■ What you should do:
Find the line below with "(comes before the" and the line with "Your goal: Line". Output exactly those lines and everything between them, leaving out the pictures.
====================
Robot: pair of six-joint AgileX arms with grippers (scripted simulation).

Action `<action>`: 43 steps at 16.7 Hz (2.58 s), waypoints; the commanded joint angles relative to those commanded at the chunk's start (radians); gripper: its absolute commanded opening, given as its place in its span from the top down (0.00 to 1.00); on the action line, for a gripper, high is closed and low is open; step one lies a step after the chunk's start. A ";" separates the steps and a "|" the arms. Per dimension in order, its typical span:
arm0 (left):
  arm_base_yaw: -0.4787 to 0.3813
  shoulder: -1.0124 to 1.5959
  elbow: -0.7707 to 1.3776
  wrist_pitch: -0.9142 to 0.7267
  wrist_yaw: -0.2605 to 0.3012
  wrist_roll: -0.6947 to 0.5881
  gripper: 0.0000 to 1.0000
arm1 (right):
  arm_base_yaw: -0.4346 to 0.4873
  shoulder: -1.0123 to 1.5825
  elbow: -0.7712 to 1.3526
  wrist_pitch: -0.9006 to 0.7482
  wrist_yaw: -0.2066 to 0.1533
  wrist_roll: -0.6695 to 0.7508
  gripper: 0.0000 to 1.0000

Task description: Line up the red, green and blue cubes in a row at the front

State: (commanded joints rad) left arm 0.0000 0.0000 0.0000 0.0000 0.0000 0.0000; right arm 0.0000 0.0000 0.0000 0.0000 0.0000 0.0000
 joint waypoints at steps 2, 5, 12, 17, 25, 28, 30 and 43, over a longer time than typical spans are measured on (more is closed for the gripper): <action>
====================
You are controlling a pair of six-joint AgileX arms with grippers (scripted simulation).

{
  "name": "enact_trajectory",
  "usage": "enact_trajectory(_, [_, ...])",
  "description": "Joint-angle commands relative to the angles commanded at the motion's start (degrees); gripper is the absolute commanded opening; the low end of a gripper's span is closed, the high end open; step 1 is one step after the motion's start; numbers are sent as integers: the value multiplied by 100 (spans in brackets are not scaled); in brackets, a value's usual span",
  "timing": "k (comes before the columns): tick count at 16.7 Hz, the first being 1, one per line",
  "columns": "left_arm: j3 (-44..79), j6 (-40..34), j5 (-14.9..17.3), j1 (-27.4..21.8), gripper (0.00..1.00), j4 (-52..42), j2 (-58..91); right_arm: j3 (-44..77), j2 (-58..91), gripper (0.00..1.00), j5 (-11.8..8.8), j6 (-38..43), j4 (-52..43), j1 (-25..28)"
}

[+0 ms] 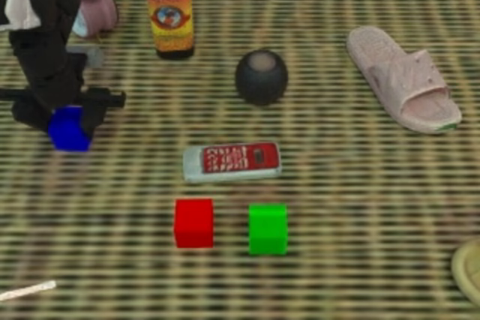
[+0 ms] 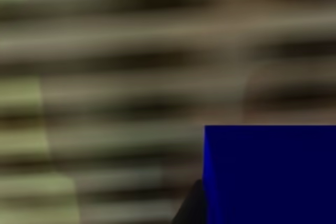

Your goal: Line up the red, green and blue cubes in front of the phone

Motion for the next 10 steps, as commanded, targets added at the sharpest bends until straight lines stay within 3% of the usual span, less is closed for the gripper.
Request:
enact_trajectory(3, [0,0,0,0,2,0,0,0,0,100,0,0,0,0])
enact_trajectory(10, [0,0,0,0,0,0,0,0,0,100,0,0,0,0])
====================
■ Solution for this task:
  "timing": "k (comes before the columns): tick count at 16.7 Hz, the first being 1, one per line",
  "columns": "left_arm: j3 (-44..79), j6 (-40..34), j5 (-14.9..17.3), j1 (-27.4..21.8), gripper (0.00..1.00), j4 (-52..42), j2 (-58..91); right_arm: j3 (-44..77), j2 (-58..91), gripper (0.00..1.00), j5 (-11.8..8.8), j6 (-38..43), j4 (-52..43), j1 (-25..28)"
}

[+0 ms] 
[+0 ms] 

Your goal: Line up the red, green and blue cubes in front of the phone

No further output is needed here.